> _Work item_: Each line of the data that mentions the string "plastic" needs to be identified and copied.

-- Opening Marker --

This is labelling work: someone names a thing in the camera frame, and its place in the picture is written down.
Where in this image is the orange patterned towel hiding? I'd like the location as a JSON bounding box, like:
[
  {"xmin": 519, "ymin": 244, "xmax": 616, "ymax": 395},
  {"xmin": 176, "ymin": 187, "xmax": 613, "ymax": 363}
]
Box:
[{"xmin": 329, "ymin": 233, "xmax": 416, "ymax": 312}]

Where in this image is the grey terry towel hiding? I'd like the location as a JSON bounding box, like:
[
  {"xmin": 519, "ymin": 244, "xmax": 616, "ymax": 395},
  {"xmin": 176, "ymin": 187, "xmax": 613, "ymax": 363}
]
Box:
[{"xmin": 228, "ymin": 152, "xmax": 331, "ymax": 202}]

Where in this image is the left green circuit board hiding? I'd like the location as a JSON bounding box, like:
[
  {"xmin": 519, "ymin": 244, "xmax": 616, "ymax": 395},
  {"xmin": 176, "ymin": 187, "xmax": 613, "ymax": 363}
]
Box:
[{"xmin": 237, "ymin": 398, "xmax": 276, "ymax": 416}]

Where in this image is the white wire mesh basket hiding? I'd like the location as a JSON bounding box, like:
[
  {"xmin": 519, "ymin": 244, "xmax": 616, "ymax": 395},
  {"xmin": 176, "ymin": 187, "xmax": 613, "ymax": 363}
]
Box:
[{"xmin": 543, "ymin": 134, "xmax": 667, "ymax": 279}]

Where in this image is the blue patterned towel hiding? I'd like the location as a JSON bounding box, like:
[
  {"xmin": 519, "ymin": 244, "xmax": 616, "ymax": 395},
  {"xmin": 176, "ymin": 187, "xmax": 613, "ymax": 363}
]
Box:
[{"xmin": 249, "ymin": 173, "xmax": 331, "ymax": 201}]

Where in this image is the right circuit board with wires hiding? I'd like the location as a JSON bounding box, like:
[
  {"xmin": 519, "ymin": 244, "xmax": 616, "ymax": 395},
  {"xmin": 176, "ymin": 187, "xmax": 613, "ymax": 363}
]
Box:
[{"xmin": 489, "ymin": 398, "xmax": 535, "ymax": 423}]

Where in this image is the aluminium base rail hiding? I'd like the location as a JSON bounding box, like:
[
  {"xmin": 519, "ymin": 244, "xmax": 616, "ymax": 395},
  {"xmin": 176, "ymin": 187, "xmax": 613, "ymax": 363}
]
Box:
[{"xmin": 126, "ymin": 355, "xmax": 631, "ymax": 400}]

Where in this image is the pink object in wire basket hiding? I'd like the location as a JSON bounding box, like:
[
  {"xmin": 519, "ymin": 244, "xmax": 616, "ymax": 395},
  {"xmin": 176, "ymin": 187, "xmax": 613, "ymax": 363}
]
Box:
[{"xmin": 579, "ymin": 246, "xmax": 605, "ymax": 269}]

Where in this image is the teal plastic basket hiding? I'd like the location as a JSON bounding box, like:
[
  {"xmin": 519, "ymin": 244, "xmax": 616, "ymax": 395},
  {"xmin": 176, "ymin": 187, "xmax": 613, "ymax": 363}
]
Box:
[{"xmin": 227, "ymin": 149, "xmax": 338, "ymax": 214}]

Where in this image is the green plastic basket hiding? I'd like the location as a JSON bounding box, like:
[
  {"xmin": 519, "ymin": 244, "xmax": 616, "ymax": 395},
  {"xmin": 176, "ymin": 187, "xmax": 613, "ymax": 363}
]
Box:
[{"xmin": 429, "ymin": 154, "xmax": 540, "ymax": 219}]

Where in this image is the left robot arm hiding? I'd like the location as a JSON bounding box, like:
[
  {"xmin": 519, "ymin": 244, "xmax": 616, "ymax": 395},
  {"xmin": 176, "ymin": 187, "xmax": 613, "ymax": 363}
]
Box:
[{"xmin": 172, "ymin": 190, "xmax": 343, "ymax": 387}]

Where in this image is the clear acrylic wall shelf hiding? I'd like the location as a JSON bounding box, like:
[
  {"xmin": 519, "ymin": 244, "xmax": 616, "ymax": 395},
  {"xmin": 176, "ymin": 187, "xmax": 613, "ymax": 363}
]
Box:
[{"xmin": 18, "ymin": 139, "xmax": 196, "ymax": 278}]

-- Closing Marker --

> _Exercise output_:
Where in this image is the teal plastic basket hiding? I'd like the location as a JSON bounding box, like:
Where in this image is the green plastic basket hiding? I'd like the location as a JSON bounding box, like:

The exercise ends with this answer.